------ Working data
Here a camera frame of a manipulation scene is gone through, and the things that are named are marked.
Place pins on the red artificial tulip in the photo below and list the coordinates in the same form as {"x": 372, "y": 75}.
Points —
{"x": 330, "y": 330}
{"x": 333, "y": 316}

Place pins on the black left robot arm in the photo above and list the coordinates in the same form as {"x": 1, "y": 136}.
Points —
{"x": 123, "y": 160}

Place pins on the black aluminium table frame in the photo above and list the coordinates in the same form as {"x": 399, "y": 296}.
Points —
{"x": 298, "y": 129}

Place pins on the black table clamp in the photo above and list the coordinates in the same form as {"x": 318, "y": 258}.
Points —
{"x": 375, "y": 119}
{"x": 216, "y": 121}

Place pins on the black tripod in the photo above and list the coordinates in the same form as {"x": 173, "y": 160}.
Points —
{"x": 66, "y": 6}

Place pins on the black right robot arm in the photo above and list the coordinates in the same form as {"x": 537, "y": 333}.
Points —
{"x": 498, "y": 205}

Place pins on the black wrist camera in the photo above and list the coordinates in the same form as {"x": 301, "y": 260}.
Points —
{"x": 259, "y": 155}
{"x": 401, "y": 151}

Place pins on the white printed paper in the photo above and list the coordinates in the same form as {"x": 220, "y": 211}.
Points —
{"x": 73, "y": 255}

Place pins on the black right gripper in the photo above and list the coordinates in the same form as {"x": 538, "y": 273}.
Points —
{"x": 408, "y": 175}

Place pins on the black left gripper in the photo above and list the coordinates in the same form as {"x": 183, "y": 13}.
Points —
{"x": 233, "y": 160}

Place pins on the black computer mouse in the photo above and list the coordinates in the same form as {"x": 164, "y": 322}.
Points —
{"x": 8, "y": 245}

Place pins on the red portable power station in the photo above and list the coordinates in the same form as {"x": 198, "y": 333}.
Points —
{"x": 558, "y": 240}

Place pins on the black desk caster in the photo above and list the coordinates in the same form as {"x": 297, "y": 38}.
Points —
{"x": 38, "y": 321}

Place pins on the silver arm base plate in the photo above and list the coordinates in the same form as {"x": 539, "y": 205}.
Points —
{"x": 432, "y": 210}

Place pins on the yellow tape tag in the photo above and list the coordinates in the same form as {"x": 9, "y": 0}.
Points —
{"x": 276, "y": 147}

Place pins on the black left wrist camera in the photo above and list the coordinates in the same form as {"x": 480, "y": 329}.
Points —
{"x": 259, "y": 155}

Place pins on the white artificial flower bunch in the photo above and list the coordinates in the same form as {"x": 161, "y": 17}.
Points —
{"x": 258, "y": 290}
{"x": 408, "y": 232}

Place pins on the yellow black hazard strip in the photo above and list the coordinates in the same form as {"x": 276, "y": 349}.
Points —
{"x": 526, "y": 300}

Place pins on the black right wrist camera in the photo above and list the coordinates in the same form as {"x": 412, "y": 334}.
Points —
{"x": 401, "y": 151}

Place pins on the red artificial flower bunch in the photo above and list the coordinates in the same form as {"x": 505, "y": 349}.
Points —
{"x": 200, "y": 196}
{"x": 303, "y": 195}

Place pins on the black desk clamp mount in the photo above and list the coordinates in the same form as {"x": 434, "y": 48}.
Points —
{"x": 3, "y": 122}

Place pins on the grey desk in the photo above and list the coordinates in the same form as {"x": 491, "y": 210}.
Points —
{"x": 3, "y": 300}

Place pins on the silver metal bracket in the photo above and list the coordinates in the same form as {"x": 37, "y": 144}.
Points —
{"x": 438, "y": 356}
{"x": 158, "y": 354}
------------
(What the exercise asks)
An acceptable answer repeats every entry exactly, with nothing omitted.

(Response box)
Here a camera frame of a manipulation scene is gone through, and the things that are named are marked.
Place pins on the red artificial tulip in the photo below and list the coordinates in the same form as {"x": 372, "y": 75}.
Points —
{"x": 330, "y": 330}
{"x": 333, "y": 316}

Place pins on the black left robot arm in the photo above and list the coordinates in the same form as {"x": 1, "y": 136}.
Points —
{"x": 123, "y": 160}

Place pins on the black aluminium table frame in the photo above and list the coordinates in the same form as {"x": 399, "y": 296}.
Points —
{"x": 298, "y": 129}

Place pins on the black table clamp in the photo above and list the coordinates in the same form as {"x": 318, "y": 258}.
Points —
{"x": 375, "y": 119}
{"x": 216, "y": 121}

Place pins on the black tripod in the photo above and list the coordinates in the same form as {"x": 173, "y": 160}.
Points —
{"x": 66, "y": 6}

Place pins on the black right robot arm in the photo above and list the coordinates in the same form as {"x": 537, "y": 333}.
Points —
{"x": 498, "y": 205}

Place pins on the black wrist camera in the photo above and list the coordinates in the same form as {"x": 301, "y": 260}.
Points —
{"x": 259, "y": 155}
{"x": 401, "y": 151}

Place pins on the white printed paper in the photo above and list the coordinates in the same form as {"x": 220, "y": 211}.
Points —
{"x": 73, "y": 255}

Place pins on the black right gripper in the photo above and list the coordinates in the same form as {"x": 538, "y": 273}.
Points —
{"x": 408, "y": 175}

Place pins on the black left gripper in the photo above and list the coordinates in the same form as {"x": 183, "y": 13}.
Points —
{"x": 233, "y": 160}

Place pins on the black computer mouse in the photo above and list the coordinates in the same form as {"x": 164, "y": 322}.
Points —
{"x": 8, "y": 245}

Place pins on the red portable power station in the photo above and list the coordinates in the same form as {"x": 198, "y": 333}.
Points —
{"x": 558, "y": 240}

Place pins on the black desk caster in the photo above and list the coordinates in the same form as {"x": 297, "y": 38}.
Points —
{"x": 38, "y": 321}

Place pins on the silver arm base plate in the photo above and list the coordinates in the same form as {"x": 539, "y": 205}.
Points —
{"x": 432, "y": 210}

Place pins on the yellow tape tag in the photo above and list the coordinates in the same form as {"x": 9, "y": 0}.
Points —
{"x": 276, "y": 147}

Place pins on the black left wrist camera in the photo above and list the coordinates in the same form as {"x": 480, "y": 329}.
Points —
{"x": 259, "y": 155}

Place pins on the white artificial flower bunch in the photo above and list the coordinates in the same form as {"x": 161, "y": 17}.
Points —
{"x": 258, "y": 290}
{"x": 408, "y": 232}

Place pins on the yellow black hazard strip in the photo above and list the coordinates in the same form as {"x": 276, "y": 349}.
Points —
{"x": 526, "y": 300}

Place pins on the black right wrist camera in the photo above and list the coordinates in the same form as {"x": 412, "y": 334}.
Points —
{"x": 401, "y": 151}

Place pins on the red artificial flower bunch in the photo above and list the coordinates in the same form as {"x": 505, "y": 349}.
Points —
{"x": 200, "y": 196}
{"x": 303, "y": 195}

Place pins on the black desk clamp mount in the photo above and list the coordinates in the same form as {"x": 434, "y": 48}.
Points —
{"x": 3, "y": 122}

Place pins on the grey desk in the photo above and list the coordinates in the same form as {"x": 491, "y": 210}.
Points —
{"x": 3, "y": 300}

Place pins on the silver metal bracket in the photo above and list the coordinates in the same form as {"x": 37, "y": 144}.
Points —
{"x": 438, "y": 356}
{"x": 158, "y": 354}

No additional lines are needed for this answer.